Copy out the lines of the records below, and only those lines, from the one with "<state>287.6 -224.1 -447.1" through the one with "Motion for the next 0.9", exactly as they appear.

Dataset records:

########################################

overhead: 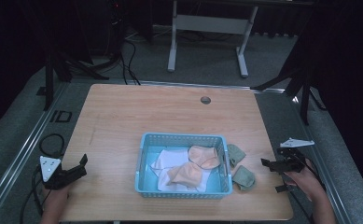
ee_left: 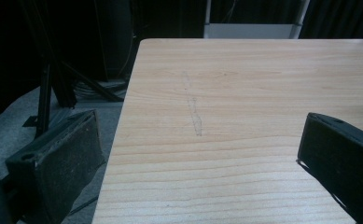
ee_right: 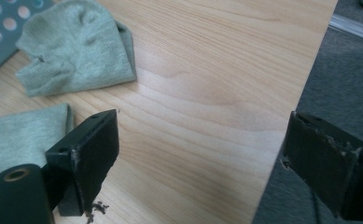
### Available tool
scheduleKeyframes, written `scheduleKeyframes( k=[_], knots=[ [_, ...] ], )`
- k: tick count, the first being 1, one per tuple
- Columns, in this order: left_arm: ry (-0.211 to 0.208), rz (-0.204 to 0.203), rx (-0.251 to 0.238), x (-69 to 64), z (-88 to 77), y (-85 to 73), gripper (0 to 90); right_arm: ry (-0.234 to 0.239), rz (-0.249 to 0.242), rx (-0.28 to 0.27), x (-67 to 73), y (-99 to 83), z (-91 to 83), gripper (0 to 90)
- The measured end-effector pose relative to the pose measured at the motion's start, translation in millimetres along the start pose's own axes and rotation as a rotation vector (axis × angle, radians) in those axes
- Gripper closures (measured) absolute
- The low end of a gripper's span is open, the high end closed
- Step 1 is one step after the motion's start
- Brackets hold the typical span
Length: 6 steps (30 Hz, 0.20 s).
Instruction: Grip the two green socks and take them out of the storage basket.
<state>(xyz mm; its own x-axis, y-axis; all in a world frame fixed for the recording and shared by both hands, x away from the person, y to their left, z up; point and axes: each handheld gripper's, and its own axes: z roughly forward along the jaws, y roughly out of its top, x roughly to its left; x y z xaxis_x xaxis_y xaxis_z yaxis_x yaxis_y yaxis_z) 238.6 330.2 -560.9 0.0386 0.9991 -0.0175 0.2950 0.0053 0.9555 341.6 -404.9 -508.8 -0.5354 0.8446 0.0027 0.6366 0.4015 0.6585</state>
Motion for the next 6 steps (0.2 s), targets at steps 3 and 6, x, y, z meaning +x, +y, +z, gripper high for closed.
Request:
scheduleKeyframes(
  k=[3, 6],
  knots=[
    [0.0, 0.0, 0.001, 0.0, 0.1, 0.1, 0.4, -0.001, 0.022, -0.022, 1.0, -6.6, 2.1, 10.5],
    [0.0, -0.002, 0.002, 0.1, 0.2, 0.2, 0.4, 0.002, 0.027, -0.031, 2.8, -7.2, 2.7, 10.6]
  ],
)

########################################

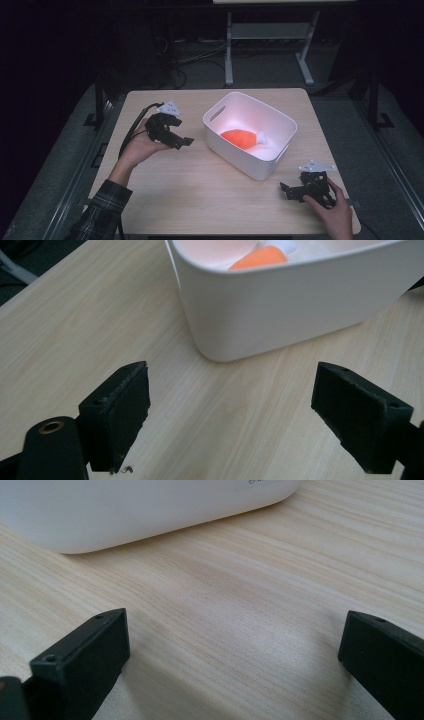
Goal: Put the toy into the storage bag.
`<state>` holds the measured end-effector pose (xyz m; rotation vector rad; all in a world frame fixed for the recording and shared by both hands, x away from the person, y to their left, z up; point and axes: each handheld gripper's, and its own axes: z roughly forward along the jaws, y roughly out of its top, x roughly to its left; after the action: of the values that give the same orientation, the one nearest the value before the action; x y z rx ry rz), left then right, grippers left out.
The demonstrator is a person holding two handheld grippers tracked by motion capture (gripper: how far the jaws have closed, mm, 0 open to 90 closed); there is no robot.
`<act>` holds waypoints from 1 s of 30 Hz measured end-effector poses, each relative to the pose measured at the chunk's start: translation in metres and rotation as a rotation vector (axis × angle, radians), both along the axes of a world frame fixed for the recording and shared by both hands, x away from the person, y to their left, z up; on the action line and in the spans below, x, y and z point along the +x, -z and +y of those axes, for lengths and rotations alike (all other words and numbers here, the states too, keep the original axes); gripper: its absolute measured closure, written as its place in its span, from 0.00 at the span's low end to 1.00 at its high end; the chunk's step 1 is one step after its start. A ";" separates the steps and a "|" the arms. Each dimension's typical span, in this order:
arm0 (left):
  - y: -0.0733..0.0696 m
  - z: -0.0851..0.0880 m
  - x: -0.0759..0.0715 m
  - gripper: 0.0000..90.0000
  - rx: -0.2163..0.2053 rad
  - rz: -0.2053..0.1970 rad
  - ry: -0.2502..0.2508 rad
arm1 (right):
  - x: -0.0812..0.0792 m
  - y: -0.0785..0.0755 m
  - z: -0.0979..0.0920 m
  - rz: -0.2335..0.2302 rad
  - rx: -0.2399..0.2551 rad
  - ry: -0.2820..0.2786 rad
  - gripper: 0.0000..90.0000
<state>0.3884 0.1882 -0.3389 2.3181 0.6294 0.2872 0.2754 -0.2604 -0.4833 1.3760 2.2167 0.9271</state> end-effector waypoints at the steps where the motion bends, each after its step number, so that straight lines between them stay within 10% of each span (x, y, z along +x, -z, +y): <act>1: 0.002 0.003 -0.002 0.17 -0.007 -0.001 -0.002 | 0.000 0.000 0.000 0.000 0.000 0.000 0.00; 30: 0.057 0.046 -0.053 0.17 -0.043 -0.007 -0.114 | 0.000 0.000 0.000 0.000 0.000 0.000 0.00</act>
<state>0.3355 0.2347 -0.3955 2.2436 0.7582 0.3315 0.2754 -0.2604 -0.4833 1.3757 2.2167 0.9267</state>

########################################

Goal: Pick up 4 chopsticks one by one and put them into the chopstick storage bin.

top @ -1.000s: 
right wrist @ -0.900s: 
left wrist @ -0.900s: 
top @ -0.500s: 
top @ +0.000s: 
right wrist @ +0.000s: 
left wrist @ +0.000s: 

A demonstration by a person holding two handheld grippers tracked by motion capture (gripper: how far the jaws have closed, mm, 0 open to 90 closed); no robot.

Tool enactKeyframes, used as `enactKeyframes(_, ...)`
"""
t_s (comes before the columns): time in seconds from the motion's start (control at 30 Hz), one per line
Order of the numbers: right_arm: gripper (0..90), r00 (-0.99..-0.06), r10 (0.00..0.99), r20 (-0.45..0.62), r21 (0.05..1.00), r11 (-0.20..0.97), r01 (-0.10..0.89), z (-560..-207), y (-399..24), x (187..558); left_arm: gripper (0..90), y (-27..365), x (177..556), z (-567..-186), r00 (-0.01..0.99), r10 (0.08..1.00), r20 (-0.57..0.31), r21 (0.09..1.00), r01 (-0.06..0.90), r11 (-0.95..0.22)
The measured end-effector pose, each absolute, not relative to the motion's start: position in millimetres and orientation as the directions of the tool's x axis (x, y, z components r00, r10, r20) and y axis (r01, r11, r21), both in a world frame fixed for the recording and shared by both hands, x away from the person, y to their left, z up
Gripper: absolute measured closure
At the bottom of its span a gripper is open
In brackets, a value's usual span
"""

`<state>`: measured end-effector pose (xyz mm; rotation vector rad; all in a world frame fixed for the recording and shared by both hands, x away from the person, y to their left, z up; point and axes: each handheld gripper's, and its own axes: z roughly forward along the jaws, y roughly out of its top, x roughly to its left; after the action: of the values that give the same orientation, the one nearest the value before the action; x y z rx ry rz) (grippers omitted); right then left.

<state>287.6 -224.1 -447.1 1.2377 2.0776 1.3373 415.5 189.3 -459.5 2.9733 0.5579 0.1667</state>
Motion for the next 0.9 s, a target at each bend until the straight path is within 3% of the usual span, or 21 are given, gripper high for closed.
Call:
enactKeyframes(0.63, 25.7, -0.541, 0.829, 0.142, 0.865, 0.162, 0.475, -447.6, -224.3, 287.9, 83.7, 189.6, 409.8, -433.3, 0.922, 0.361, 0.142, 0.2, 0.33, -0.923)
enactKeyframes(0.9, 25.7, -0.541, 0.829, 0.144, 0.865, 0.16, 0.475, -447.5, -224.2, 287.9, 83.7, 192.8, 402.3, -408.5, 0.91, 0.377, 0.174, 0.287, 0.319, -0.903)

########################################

## EXERCISE RESPONSE
<state>287.6 -224.1 -447.1 1.2377 2.0776 1.3373 415.5 189.3 -459.5 2.9733 0.5579 0.1667</state>
Motion for the next 0.9 s, a target at each bend until the straight path is within 3% of the usual span, or 21 are given, gripper high for closed.

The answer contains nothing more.